- Exercise brief:
Print the data verbatim. Leave every image out.
# # # # #
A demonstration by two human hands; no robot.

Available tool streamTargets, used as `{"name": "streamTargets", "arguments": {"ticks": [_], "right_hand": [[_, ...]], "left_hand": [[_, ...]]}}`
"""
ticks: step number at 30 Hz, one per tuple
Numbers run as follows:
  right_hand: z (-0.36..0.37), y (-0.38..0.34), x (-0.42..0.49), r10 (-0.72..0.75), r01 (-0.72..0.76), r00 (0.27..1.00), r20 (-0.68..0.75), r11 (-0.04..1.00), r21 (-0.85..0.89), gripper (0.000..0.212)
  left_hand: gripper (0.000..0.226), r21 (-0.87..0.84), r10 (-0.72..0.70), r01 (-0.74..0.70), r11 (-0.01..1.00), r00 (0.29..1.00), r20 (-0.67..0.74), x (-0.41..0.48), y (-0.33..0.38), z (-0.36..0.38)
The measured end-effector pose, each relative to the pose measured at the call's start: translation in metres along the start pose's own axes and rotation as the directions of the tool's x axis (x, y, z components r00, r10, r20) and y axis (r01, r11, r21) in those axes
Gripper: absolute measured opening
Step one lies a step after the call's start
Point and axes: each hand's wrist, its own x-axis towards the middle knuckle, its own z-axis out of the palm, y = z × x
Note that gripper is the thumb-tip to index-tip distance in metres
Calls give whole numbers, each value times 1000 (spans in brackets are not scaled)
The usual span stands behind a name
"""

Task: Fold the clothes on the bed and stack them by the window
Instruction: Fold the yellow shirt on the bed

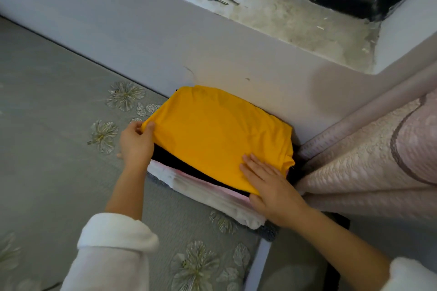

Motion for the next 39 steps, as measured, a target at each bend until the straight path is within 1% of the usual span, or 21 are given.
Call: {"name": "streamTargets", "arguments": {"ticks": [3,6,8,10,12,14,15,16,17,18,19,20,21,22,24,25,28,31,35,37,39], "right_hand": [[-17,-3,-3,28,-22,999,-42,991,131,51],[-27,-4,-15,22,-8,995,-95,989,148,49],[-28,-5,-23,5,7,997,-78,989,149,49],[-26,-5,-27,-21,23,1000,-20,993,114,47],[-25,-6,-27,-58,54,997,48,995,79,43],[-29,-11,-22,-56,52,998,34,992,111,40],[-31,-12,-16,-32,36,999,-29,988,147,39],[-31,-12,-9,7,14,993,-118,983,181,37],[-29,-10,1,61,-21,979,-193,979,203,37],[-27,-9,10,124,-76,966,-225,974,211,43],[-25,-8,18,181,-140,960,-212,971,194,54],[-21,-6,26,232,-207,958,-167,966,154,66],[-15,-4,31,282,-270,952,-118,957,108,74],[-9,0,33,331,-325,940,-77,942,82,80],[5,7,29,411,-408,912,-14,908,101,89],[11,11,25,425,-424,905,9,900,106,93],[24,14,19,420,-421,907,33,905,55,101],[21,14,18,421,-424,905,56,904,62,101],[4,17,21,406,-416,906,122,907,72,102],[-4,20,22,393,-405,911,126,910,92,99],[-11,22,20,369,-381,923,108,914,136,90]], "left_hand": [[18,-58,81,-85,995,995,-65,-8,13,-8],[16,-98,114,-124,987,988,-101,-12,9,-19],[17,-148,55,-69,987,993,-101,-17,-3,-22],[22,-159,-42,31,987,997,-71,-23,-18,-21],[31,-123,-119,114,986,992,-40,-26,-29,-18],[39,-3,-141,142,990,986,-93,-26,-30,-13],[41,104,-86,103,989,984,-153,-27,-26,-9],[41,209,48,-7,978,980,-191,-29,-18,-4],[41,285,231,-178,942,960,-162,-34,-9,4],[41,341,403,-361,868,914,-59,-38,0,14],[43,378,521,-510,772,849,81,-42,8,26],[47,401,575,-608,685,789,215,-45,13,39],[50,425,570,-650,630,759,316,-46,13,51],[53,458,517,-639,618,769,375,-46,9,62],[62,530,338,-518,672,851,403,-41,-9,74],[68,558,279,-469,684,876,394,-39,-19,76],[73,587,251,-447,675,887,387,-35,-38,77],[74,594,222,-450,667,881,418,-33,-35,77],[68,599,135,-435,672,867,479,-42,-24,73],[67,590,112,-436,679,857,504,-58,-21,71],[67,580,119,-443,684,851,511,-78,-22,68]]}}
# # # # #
- Exercise response:
A demonstration by two human hands; no robot.

Available tool streamTargets, used as `{"name": "streamTargets", "arguments": {"ticks": [_], "right_hand": [[_, ...]], "left_hand": [[_, ...]]}}`
"""
ticks: step number at 30 Hz, one per tuple
Numbers run as follows:
  right_hand: z (-0.36..0.37), y (-0.38..0.34), x (-0.42..0.49), r10 (-0.72..0.75), r01 (-0.72..0.76), r00 (0.27..1.00), r20 (-0.68..0.75), r11 (-0.04..1.00), r21 (-0.85..0.89), gripper (0.000..0.212)
  left_hand: gripper (0.000..0.226), r21 (-0.87..0.84), r10 (-0.72..0.70), r01 (-0.74..0.70), r11 (-0.01..1.00), r00 (0.29..1.00), r20 (-0.67..0.74), x (-0.41..0.48), y (-0.33..0.38), z (-0.36..0.38)
The measured end-effector pose, each relative to the pose measured at the call's start: translation in metres along the start pose's own axes and rotation as the directions of the tool's x axis (x, y, z components r00, r10, r20) and y axis (r01, r11, r21) in those axes
Gripper: absolute measured opening
Step one lies a step after the call's start
Point and axes: each hand's wrist, its own x-axis towards the middle knuckle, its own z-axis out of the palm, y = z × x
Note that gripper is the thumb-tip to index-tip distance in metres
Calls give whole numbers, each value times 1000 (spans in brackets are not scaled)
The usual span stands behind a name
"""

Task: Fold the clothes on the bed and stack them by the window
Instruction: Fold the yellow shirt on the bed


Motion for the next 39 steps, as measured, a target at each bend until the straight path is within 1% of the usual span, or 21 are given.
Call: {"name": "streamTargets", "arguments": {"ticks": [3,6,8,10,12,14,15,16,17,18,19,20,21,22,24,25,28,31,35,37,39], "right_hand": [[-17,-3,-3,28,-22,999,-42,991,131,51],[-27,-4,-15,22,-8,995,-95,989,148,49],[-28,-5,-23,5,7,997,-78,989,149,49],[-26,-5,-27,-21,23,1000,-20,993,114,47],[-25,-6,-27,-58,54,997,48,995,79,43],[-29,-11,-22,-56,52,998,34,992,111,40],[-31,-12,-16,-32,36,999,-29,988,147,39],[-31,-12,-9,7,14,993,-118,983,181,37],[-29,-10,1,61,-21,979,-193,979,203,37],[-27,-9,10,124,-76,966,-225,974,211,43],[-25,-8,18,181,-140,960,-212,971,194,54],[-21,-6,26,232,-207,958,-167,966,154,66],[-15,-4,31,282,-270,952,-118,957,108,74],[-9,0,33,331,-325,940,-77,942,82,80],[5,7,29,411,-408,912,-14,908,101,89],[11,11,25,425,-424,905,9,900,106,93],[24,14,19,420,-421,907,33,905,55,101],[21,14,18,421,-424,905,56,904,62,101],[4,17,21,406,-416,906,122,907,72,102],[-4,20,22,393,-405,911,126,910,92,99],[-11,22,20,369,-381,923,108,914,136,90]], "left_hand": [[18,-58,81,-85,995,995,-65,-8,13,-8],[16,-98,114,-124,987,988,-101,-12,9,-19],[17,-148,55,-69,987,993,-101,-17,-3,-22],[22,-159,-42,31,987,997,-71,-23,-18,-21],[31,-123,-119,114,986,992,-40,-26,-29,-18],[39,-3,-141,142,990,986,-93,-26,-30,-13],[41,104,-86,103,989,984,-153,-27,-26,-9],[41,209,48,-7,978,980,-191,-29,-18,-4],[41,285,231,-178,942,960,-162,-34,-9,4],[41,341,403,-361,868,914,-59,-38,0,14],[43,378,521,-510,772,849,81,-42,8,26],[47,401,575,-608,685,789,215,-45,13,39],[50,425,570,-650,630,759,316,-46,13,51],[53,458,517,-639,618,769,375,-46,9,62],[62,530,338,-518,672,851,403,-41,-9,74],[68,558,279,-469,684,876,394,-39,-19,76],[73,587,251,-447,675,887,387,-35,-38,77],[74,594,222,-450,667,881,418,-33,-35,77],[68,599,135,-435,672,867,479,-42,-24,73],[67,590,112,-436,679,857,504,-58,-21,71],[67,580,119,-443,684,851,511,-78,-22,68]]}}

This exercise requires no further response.